What to work on: From the first line of the material through the line containing "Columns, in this", restate everything word for word and nothing more.
(Raw data begins)
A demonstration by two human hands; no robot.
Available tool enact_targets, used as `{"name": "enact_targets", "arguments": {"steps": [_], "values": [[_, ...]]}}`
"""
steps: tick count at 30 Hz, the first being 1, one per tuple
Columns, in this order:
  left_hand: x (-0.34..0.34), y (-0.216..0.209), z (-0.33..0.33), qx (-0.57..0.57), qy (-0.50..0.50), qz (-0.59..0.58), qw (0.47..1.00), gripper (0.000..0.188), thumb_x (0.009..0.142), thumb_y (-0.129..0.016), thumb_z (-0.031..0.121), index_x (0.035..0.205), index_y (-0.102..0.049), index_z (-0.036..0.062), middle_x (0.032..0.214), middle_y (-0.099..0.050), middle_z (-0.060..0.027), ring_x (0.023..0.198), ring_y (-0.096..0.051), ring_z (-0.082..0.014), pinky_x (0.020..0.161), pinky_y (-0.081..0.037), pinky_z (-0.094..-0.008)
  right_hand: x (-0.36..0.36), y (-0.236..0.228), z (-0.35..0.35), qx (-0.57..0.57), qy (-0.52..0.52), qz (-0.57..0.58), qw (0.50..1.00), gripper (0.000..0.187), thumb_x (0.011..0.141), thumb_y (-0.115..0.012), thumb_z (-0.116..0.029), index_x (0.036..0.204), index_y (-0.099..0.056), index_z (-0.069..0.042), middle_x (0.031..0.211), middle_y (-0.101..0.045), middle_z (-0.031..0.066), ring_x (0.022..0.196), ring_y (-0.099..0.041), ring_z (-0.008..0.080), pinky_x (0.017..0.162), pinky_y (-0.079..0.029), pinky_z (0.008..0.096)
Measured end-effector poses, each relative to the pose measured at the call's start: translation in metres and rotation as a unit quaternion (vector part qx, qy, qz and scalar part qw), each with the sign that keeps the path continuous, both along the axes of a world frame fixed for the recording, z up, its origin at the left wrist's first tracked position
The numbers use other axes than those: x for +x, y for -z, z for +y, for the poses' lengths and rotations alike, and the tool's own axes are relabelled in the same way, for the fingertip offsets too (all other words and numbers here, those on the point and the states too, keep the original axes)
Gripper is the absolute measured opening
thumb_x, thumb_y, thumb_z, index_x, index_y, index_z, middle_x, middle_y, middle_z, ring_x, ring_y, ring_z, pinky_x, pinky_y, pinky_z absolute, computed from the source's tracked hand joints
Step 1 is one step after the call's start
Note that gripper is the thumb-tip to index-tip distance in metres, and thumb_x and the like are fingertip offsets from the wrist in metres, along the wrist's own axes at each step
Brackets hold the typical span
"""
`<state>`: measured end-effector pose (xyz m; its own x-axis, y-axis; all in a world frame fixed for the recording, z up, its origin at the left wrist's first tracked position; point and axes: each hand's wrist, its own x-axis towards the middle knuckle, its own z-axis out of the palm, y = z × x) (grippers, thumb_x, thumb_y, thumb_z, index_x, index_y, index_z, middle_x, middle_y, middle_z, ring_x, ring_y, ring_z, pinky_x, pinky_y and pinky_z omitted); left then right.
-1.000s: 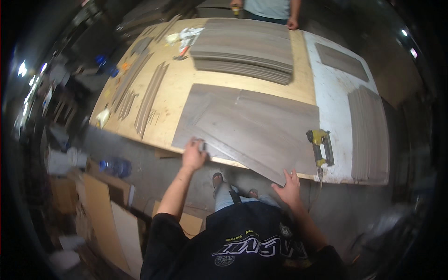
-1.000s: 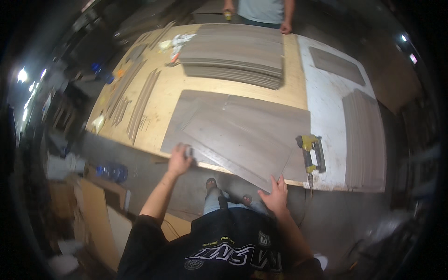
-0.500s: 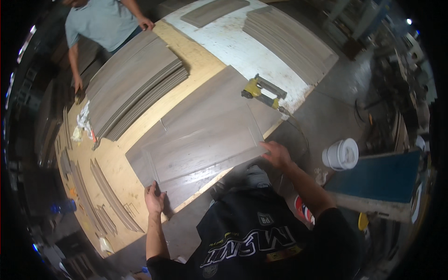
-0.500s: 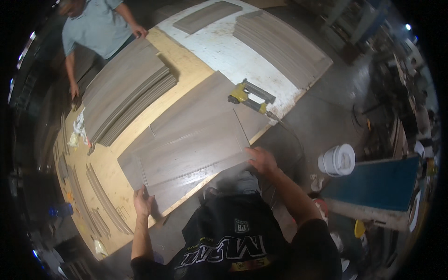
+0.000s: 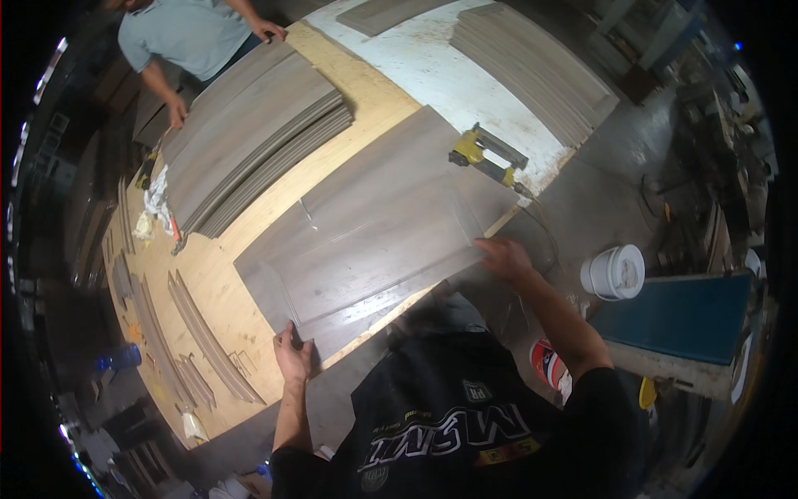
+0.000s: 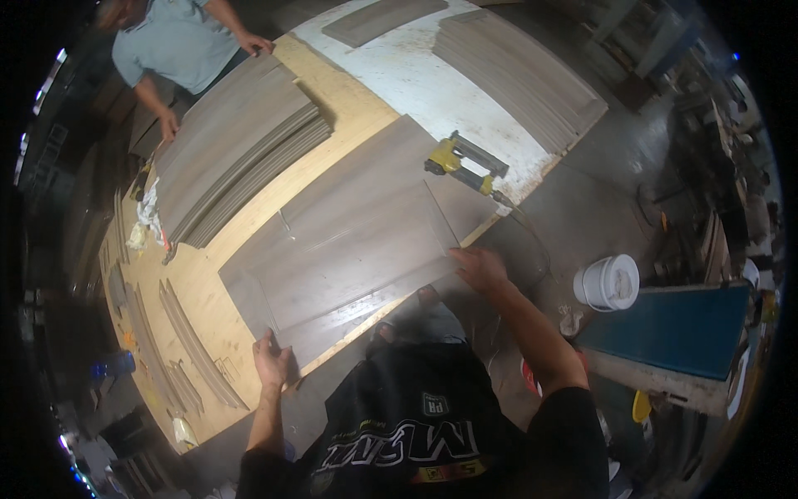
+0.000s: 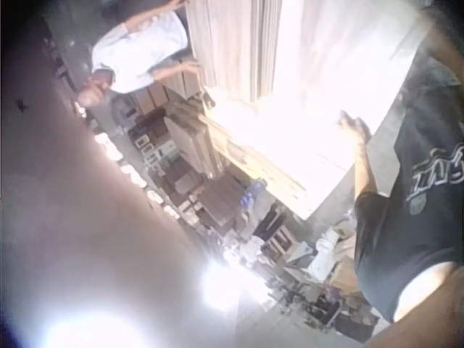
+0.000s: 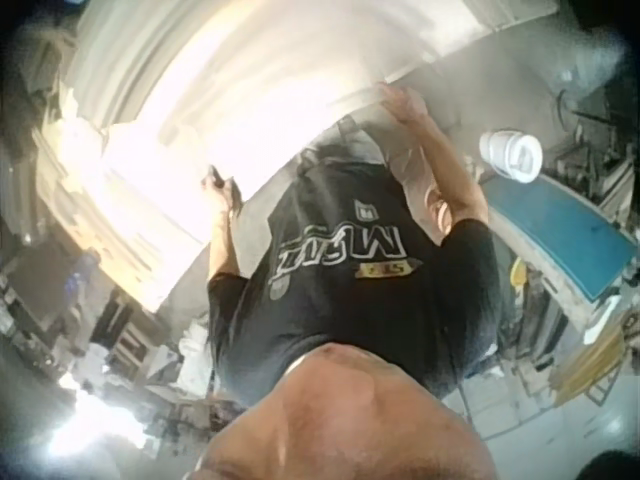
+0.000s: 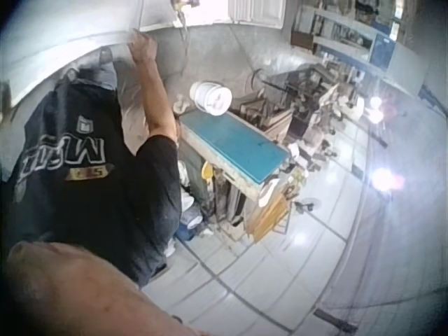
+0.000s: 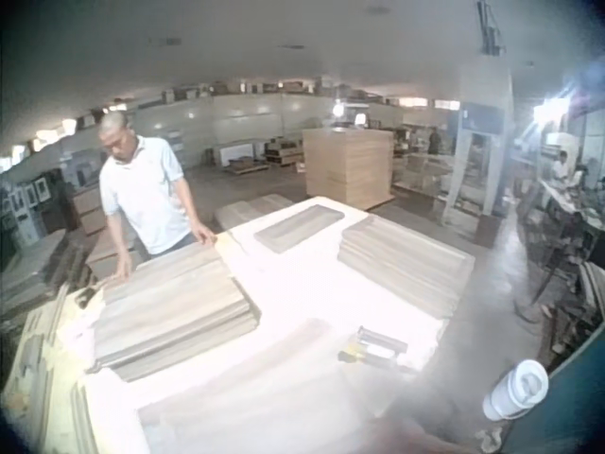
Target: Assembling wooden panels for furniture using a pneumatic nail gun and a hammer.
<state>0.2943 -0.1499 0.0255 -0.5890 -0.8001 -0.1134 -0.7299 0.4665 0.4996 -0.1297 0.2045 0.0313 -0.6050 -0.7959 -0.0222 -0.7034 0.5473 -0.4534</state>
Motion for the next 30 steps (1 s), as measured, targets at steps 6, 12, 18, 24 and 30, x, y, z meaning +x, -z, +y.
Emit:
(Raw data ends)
Result for this task:
A demonstration by two human hands; no robot.
Available tool enact_targets, used as `{"name": "enact_targets", "arguments": {"steps": [_], "values": [[_, ...]]}}`
"""
steps: tick count at 30 Hz, the first being 1, one per tuple
Columns, in this order:

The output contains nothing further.